因为新冠肺炎疫情被推迟的全国“两会”终于召开了。5月22日上午,第十三届全国人民代表大会第三次会议开幕,国务院总理李克强作政府工作报告。

这是非常时期召开的全国“两会”。今年的政府工作部署主要也是围绕非常形势的有效应对而展开。

不提出经济增速具体目标

众所周知,这个非常时期指的是全球新冠肺炎疫情。新冠肺炎疫情是1949年以来我国遭遇的传播速度最快、感染范围最广、防控难度最大的公共卫生事件。中国社会做出了艰苦卓绝的努力,付出了巨大的牺牲之后,我们取得了疫情防控重大战略性成果。疫情远未结束,在相当一段时间内,我们都不得不直面其严重冲击。

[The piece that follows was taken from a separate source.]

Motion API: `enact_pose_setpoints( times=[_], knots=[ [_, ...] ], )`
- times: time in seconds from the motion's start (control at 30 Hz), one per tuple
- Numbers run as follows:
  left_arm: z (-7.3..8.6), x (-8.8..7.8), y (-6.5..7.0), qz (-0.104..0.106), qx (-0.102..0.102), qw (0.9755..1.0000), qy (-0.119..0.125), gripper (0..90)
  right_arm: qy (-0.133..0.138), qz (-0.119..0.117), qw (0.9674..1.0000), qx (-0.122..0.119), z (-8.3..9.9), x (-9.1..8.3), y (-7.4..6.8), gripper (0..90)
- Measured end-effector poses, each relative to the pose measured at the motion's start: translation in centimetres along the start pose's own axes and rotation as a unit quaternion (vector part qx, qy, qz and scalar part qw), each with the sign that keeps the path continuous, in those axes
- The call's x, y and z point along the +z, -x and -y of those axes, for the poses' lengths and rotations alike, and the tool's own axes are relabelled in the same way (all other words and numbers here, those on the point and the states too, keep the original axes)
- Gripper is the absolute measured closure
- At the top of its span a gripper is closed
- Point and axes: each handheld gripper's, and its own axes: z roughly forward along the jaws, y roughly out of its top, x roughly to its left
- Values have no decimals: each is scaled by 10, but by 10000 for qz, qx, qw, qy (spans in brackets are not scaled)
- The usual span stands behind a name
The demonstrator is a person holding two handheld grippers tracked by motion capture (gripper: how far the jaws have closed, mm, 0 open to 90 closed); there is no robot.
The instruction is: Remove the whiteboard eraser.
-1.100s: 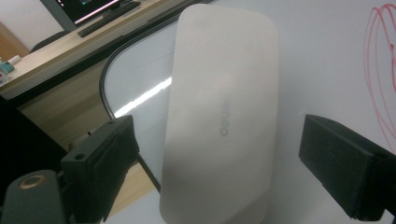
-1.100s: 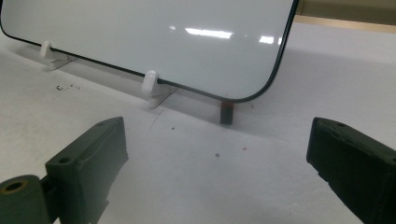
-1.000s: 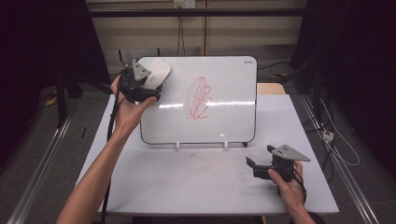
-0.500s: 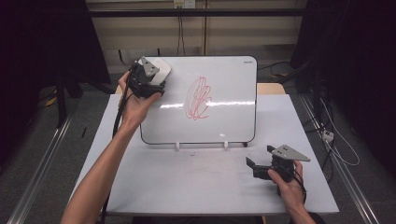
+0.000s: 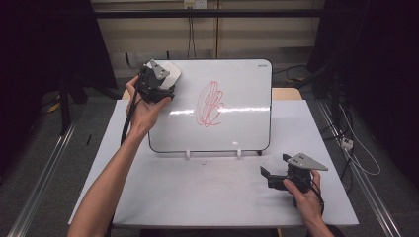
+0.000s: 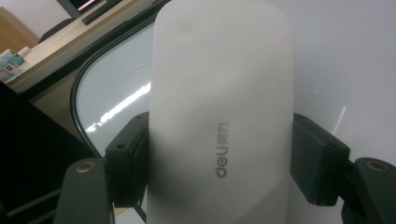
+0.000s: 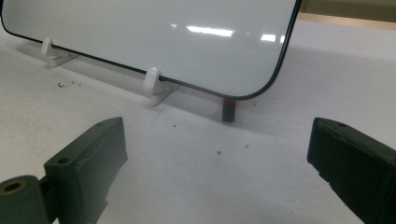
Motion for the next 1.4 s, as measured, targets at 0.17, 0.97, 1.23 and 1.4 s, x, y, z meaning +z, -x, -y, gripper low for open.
enact_pose_setpoints(
  times=[0.17, 0.97, 1.23, 1.4],
  knots=[
    [0, -1, -2, 70, -58, 10000, -6, 309, -8, -3, 10000, 19, 0, 0, 0, 47],
    [4, -6, -13, 526, -476, 9974, 136, 311, -11, -15, 10000, 6, 0, 1, 1, 47],
    [0, -20, -11, 659, -529, 9955, 426, 311, -15, -30, 10000, 45, -1, 4, 0, 47],
    [5, -27, -12, 630, -620, 9945, 560, 311, -12, -32, 10000, 38, -1, 4, 0, 47]
  ],
)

对非常时期的非常形势,对非常形势下的问题和困难,《政府工作报告》有一段非常准确的概括:

受全球疫情冲击,世界经济严重衰退,产业链供应链循环受阻,国际贸易投资萎缩,大宗商品市场动荡。国内消费、投资、出口下滑,就业压力显著加大,企业特别是中小微企业困难凸显,金融等领域风险有所积聚,基层财政收支矛盾加剧。

恐怕没有谁比中央政府更清楚维持一定经济增长对中国社会的重要性,更清楚经济增速的过快下滑给中国社会带来的风险。

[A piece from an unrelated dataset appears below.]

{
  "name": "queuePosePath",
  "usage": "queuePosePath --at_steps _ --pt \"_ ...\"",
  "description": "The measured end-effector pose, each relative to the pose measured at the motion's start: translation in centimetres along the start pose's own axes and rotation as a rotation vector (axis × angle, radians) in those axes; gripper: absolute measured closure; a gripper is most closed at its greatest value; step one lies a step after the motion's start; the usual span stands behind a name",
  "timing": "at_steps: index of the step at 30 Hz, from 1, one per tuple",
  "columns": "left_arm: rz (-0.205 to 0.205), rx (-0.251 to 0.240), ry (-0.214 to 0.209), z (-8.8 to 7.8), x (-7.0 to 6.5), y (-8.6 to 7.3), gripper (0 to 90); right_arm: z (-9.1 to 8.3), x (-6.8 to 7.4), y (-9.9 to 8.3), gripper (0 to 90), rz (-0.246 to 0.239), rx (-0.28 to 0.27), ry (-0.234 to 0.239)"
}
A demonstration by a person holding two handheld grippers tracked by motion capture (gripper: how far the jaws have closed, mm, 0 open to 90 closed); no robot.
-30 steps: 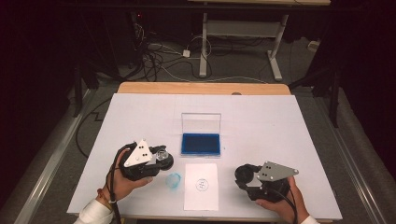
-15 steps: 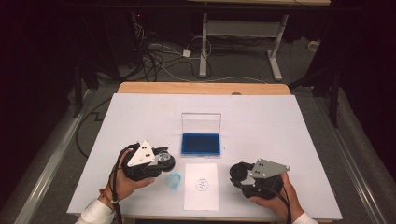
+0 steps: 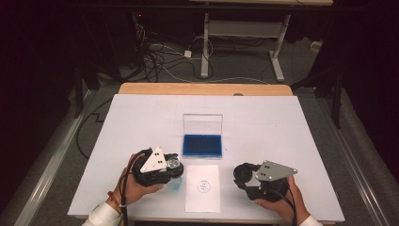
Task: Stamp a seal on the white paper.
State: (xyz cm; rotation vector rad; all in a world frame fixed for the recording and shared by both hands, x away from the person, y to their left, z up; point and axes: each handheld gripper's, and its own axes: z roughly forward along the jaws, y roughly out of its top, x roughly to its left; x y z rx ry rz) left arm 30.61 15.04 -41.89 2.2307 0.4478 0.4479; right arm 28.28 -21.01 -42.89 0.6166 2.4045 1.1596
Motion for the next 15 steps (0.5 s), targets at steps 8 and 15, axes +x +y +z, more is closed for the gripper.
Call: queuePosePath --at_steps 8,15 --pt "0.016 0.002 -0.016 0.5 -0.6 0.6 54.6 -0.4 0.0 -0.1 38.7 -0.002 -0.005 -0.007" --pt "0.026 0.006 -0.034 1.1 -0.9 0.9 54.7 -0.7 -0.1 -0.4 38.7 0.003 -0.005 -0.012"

再提炼一下就是,由于中国经济已经深度融入全球经济,疫情在全球范围内的蔓延,让中国经济面临国际经贸环境的巨大不确定性;在疫情的严重冲击下,拉动国内经济增长的三驾马车都出现了大幅度滑坡。2020年第一季度GDP比去年同期下降6.8%,就是最直接的结果。在这种情况下,矛盾和风险隐患开始凸显,包括市场主体的倒闭、就业压力的加大、系统性金融风险的积累以及政府尤其是基层政府感受到的巨大财政收支压力。

值得注意的是,最近一段时间以来,党中央对于当前面临挑战的论断是“前所未有”。这恐怕就不仅仅是指疫情本身对经济社会正常运转带来的严重冲击。

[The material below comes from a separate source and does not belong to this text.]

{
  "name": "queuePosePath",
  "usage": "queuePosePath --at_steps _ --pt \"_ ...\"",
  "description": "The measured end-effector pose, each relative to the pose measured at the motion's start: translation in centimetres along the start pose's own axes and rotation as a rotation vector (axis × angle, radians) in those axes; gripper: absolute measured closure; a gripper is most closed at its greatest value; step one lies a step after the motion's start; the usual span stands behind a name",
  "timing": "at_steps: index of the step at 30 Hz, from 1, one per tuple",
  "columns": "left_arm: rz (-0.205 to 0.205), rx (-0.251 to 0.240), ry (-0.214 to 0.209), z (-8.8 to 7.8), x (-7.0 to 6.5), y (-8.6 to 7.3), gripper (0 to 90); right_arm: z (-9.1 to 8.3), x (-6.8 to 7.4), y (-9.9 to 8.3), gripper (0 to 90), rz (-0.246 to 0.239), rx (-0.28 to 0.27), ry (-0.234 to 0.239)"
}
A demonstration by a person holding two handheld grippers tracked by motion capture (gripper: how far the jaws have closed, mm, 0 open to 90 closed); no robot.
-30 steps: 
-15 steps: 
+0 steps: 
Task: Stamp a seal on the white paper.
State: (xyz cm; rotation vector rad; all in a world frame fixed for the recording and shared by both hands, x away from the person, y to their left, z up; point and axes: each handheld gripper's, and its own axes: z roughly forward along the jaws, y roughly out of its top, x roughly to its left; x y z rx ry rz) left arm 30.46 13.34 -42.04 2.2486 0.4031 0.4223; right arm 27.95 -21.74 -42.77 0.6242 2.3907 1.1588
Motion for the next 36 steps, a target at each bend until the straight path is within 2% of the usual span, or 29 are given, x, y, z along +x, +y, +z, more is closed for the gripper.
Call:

需要注意到,新冠肺炎疫情影响所及已经超出了简单的“公共卫生”的范畴。由于疫情的影响,一段时间以来的“逆全球化”现象继续加深,同时,与“逆全球化相”伴随的所谓“逆中国化”(“去中国化”)也在疫情扩散过程中不断露头,扩散其影响。这是西方部分政治势力进行政治操弄的结果。以美国为代表的欧美国家,不断构筑从科技、贸易到其他方面的对华壁垒,对我们来说,经贸形势的不确定性因为这种政治演变大大加剧了。

此时此刻,对中央政府来说,不能不考虑经济增速继续下滑的可能性和由此带来的巨大经济社会风险。

但是,《政府工作报告》并没有提出2020年的经济增速目标。相信这是经过仔细权衡和慎重决策后做出的决定。不提出经济增速具体目标,不等于不要经济增长了。恐怕没有谁比中央政府更清楚维持一定经济增长对中国社会的重要性,更清楚经济增速的过快下滑给中国社会带来的风险。《政府工作报告》说得也再明白不过了:“要看到,无论是保住就业民生、实现脱贫目标,还是防范化解风险,都要有经济增长支撑,稳定经济运行事关全局。”

这段话提到了维持一定GDP增速的两个重要理由:一是GDP增速和就业数量的相关性,二是维持一定的经济增长速度有助于延缓系统性金融风险的过快积累,降低系统性金融风险爆发的可能性。事实上,全国“两会”召开之前,相当主流的一种声音是主张政府仍然要提出经济增速具体目标,哪怕是一个有弹性的增长区间都可以,其理由主要也不外乎这两点。

“唯GDP主义”不对,但毫无疑问,除了GDP,到目前为止,我们还没有衡量经济发展水平的更好指标。政府历年确定的年度经济增速目标,都对于当年的经济工作具有重要的指挥棒作用。政府经济工作的重大安排相当程度上都是围绕着这个年度经济增速目标来进行的。

在如今的经济形势下,政府经济工作的主要目标是要稳住中国经济基本盘。政府的资源是有限的,各种政策工具是有边界约束的。非常时期意味着很难有两全其美。是全力去追求一个实现确定的经济增长目标,还是帮助企业和居民渡过难关,这是一道单选题,政府要进行取舍。留得青山,才谈得上赢得未来。所以,政府在“六稳”之后提出了“六保”,其重点又在保市场主体。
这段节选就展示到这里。